Boko Haram: offensive de l'armée nigériane pour la reconquête de Gwoza

Familles de Gwoza, dans l'Etat de Brono, déplacées par la guerre contre Boko Haram, en février 2014.
© REUTERS/stringer

L’armée nigériane met les bouchées doubles pour reconquérir Gwoza, cette ville désignée en août par l’émir de Boko Haram pour établir son califat. Elle mène une contre-offensive aux alentours de cette ville proche de la frontière avec le Cameroun.
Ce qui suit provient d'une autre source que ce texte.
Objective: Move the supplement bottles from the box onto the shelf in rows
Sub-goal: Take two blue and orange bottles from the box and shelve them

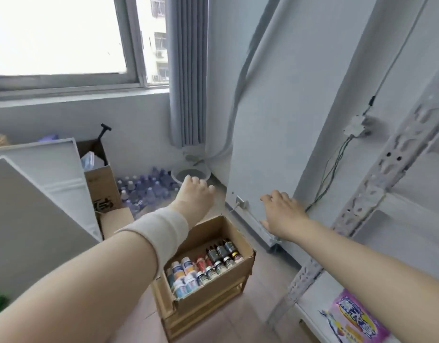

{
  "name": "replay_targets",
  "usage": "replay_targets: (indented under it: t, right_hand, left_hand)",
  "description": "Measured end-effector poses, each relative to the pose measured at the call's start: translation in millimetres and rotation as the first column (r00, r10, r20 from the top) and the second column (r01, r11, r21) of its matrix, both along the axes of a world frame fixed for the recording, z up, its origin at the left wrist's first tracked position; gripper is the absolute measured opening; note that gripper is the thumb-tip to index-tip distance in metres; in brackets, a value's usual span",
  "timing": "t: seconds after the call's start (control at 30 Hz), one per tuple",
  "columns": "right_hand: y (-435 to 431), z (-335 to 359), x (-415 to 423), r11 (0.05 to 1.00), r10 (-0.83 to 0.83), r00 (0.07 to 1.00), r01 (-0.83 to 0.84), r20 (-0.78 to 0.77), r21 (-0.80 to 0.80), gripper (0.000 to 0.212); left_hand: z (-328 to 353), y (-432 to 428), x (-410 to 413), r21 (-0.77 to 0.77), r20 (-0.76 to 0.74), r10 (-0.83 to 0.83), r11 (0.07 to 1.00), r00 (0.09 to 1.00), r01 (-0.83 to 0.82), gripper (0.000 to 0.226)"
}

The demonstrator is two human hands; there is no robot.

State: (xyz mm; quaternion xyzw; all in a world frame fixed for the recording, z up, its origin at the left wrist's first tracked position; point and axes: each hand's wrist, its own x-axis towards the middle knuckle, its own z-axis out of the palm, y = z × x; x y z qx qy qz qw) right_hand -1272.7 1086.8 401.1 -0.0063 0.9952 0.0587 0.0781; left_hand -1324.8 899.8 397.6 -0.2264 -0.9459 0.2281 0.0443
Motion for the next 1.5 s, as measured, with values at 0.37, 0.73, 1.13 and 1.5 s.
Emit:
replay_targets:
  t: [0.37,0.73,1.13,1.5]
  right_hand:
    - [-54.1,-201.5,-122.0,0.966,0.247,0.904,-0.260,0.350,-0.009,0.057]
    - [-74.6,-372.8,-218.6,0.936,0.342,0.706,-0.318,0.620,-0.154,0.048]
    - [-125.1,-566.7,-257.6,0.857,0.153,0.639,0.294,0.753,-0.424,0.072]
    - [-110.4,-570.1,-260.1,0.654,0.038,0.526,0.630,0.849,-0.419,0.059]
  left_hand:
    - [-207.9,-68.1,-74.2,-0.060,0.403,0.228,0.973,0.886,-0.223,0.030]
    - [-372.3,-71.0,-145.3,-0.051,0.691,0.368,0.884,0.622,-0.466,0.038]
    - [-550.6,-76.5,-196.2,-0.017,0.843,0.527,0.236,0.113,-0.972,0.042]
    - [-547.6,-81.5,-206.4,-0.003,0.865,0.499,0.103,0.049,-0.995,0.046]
L’armée nigériane a entamé il y a deux jours la phase terrestre de cette contre-offensive sur Gwoza. L’armée camerounaise avait été prévenue de façon informelle de cette intervention, qui est donc beaucoup plus intense ces dernières heures, tant au niveau du nombre d'hommes mobilisés, que de l’intensité des frappes et des intentions qui sont plus clairement affichées selon des officiers militaires camerounais.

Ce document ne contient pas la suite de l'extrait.